When you read 5,000 children, that is just numbers. It is the stories that are now circulating about these children that touch your heart. One I read of a father and his 5-year-old daughter, Filomena, stays with me. They fled Guatemala because they faced hunger and danger there. They were apprehended at the border and Filomena, holding onto her father’s leg, was pulled away screaming and sent to a detention center. The distraught father agreed to being deported back to Guatemala after being promised his daughter would be returned to him in two weeks. He waited and when she was not returned he began calling. “What does the American government want with these children?” he asked. “They’re just children.” Eventually, after almost three months, Filomena was returned to him. They still had little food and feared the violence, but they were together. She had turned 6 in custody. After three years, when Filomena was 9, the father received a call from a therapist asking how Filomena was doing. The father passed the phone to her. She eked out a few words then gave the phone back to her father. “I’m sorry,” he said, “she’s crying.”

Filomena is fortunate compared to the many children the government has not been able to reunite with their parents.
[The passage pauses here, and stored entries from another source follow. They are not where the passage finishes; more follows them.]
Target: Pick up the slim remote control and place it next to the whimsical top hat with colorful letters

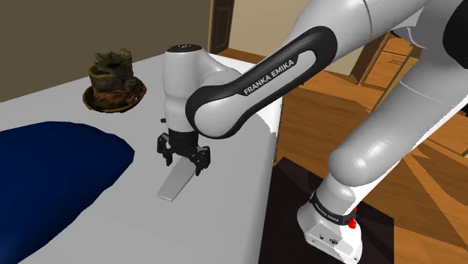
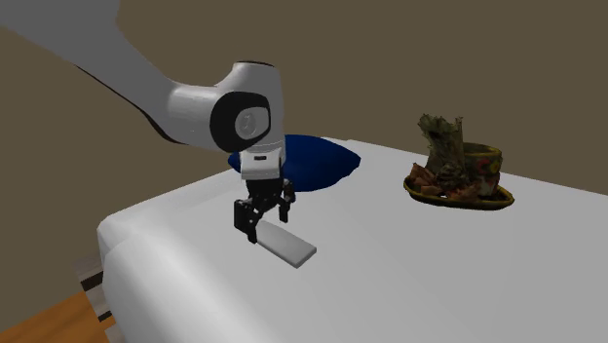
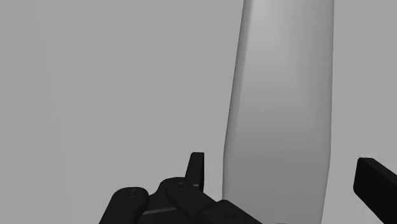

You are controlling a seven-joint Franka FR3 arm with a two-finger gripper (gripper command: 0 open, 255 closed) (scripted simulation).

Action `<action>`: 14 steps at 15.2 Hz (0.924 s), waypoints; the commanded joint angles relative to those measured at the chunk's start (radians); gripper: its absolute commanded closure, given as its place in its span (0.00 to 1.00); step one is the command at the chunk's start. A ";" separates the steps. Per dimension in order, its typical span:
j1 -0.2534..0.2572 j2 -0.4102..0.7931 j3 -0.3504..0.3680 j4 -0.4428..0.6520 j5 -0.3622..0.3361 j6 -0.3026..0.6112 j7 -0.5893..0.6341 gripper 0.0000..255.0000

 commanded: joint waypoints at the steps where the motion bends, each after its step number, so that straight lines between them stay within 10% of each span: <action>1: -0.012 0.047 0.012 -0.011 -0.051 0.041 0.036 0.00; 9: -0.010 0.047 0.011 -0.011 -0.051 0.041 0.036 0.00; 10: -0.010 0.047 0.011 -0.011 -0.051 0.041 0.036 1.00; 14: -0.010 0.047 0.011 -0.010 -0.051 0.041 0.036 1.00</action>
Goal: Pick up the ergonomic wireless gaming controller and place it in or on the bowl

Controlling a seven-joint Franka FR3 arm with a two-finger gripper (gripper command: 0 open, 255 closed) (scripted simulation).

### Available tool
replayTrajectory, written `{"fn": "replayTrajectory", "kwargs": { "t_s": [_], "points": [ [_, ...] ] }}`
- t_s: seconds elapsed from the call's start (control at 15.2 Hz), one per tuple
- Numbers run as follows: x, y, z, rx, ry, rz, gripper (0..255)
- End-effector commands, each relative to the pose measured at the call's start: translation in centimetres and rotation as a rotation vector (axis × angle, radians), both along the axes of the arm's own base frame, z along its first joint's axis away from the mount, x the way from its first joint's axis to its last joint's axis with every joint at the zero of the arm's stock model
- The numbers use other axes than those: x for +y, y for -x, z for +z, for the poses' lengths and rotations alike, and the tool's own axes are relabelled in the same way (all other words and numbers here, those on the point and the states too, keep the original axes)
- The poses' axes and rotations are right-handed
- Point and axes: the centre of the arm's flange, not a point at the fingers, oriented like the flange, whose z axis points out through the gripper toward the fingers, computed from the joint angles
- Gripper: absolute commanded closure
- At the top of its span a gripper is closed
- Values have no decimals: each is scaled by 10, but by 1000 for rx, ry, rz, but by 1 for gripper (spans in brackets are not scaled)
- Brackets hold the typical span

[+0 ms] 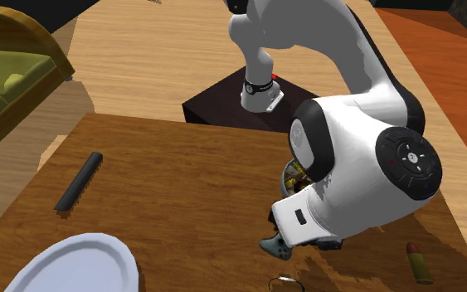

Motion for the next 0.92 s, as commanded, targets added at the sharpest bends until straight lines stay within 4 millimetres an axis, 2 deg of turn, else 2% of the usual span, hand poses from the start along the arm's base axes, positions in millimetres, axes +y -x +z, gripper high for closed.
{"fn": "replayTrajectory", "kwargs": {
  "t_s": [0.0, 0.86],
  "points": [
    [1, -1, 10, 0, 0, 0, 255],
    [1, -1, 79, 0, 0, 0, 255]
  ]
}}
As cruel as the separations were, even more cruel, I find, was the deliberate not keeping records because the Trump administration felt that reuniting the children undermined the purpose of deterrence. Some in the administration even interfered with attempts to reunite these children. How hard-hearted can one become? Biden is trying to reunite them.

If reelected, would Trump do this again? By all accounts, he would. The ACLU recently won a class action suit in which one provision was that this policy cannot be reinstated for eight years. However, with the immunity the Supreme Court has given Trump, perhaps that would not hold. But it should never be reinstated. This is not the America we know. President Biden has just apologized for the cruel separation of Native American children from their families. Hopefully, there may be an apology for this unthinkable deed. But apologies do not erase the harm that is done.

Sarah Slagle-Arnold, Ph.D., is a psychologist in Topsham.